Which lines of the data contain the string "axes"? Copy every one.
━━━ Exercise data
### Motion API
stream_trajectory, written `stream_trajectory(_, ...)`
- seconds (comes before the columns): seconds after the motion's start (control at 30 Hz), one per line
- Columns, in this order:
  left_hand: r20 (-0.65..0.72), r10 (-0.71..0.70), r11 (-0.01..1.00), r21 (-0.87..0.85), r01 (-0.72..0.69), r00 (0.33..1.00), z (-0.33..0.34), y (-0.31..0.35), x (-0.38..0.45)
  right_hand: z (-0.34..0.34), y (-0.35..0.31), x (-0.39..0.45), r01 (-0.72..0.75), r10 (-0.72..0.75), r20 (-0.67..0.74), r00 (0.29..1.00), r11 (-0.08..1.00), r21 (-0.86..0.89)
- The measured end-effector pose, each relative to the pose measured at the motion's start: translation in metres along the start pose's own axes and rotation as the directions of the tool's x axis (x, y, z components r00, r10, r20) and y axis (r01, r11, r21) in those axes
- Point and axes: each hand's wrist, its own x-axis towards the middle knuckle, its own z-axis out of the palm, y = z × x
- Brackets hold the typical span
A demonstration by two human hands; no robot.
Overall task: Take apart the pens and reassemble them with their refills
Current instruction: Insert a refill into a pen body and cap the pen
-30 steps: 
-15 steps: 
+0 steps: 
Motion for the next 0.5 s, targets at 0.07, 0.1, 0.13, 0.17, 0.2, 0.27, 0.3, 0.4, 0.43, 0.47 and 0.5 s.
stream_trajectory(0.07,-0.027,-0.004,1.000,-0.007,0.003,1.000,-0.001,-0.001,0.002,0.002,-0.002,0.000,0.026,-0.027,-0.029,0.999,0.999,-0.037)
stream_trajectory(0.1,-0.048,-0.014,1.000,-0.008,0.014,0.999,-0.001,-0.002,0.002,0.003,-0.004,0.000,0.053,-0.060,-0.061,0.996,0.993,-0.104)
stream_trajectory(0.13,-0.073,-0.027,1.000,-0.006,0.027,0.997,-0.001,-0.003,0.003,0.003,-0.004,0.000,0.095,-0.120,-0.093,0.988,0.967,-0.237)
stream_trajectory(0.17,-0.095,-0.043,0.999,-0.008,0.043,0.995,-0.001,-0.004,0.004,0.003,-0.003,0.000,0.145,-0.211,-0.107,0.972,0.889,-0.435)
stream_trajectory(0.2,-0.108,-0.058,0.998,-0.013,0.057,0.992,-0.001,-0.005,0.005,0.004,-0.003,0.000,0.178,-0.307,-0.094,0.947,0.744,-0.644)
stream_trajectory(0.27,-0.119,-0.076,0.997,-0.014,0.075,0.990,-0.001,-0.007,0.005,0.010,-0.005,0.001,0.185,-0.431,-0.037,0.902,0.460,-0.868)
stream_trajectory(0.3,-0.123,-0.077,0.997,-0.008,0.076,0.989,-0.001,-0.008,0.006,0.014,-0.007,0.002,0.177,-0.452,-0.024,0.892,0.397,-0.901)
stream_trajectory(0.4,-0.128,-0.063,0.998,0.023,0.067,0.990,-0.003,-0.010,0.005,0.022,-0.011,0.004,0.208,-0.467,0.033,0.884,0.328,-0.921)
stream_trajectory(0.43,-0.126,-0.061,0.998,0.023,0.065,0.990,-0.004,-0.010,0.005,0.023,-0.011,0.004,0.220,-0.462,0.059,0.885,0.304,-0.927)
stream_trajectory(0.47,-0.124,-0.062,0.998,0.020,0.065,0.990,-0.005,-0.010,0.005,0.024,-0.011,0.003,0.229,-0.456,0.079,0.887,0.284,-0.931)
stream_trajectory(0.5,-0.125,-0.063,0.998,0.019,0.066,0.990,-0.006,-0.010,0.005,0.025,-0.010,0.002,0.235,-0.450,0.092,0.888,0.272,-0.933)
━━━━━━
▶ **Result for this task**
- The measured end-effector pose, each relative to the pose measured at the motion's start: translation in metres along the start pose's own axes and rotation as the directions of the tool's x axis (x, y, z components r00, r10, r20) and y axis (r01, r11, r21) in those axes
- Point and axes: each hand's wrist, its own x-axis towards the middle knuckle, its own z-axis out of the palm, y = z × x

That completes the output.